Optical sensors attached to sprayers and sidedress machines collect and use data in real time, giving no-tillers and strip-tillers the ability to tailor nitrogen (N) prescriptions for fields.
But while the evolution of the technology has the capability to give farmers the tools and data to make timely, sometimes real-time management decisions, some wariness, understandably, remains as to the true value of remote sensing technology.
At its best, information generated by sensor technology offers, “a real, well-rounded perspective on how the soil and plant are interacting within any given season, any environmental interaction,” says Dr. Ray Asebedo, former assistant professor of precision agriculture at Kansas State University, and current agronomic consultant for Topcon Agriculture.
The ultimate goal, he says, is to keep the focus on farming, “and at the same time put technology to work by good agronomic sciences improving profit-per-acre.”
Step by Step
Interest in optical sensor technologies, or sensor technology in general, has increased in precision agriculture because of rising input costs. With profit margins tighter, nutrient management specialists must have acute knowledge of nutrient variability seen on farms.
“What happens is, we have to be able to make nutrient recommendations that are just the right rate applied at the right time, in order to help reduce our input cost without sacrificing yield,” Asebedo says, “which ultimately will improve profit per acre.”
An understanding of the benefits of this technology for nutrient management requires a step back to first look at core fertility.

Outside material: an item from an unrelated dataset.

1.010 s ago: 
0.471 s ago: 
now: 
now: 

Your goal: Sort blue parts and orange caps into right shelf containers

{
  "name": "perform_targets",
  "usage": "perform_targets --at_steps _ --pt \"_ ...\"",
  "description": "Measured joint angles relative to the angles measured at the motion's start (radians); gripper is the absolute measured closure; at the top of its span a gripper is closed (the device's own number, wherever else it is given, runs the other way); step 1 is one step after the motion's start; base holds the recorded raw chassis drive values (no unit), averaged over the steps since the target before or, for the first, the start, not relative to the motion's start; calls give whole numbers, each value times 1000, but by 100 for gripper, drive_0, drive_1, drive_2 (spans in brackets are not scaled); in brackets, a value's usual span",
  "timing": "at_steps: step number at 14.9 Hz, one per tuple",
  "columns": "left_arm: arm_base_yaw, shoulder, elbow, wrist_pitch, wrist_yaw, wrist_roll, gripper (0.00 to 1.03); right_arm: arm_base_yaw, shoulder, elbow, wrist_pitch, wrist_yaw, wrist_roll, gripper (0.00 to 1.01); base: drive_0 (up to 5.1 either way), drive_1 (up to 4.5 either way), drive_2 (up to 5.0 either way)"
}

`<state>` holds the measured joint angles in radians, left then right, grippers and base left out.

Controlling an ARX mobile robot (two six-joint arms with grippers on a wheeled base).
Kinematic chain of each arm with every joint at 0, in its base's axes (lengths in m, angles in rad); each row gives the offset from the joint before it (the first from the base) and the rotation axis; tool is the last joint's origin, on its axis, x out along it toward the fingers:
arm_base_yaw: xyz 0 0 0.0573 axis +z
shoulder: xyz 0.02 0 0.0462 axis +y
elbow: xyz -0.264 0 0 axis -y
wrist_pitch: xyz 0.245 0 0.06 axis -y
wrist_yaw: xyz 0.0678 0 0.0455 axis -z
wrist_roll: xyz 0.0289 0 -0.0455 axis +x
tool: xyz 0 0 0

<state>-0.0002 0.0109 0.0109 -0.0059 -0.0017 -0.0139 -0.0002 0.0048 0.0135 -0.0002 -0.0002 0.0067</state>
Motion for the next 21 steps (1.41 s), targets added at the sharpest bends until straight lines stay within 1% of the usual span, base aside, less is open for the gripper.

Sensor technology or not, soil sampling is still a highly recommended practice that can improve the quality of nutrient management programs. “We're not to the point with sensor technology where we don't have to soil sample,” Asebedo says.
Measuring soil pH, along with the levels of phosphorous (P) and potassium (K), are among the first important steps. “Soil pH is the most nutrient-limiting factors in the soil,” he says. “If our soil does not have the appropriate pH levels, it can reduce the availability of nitrogen, phosphorous, potassium and on the whole, bring down our entire nutrient management program and reduce profitability.”
Non-mobile nutrients in the soil often requires either grid soil sampling, or soil sampling by zone, or even a composite sample, which can help get no-tillers and strip-tillers on the right track for what they have for P or K levels.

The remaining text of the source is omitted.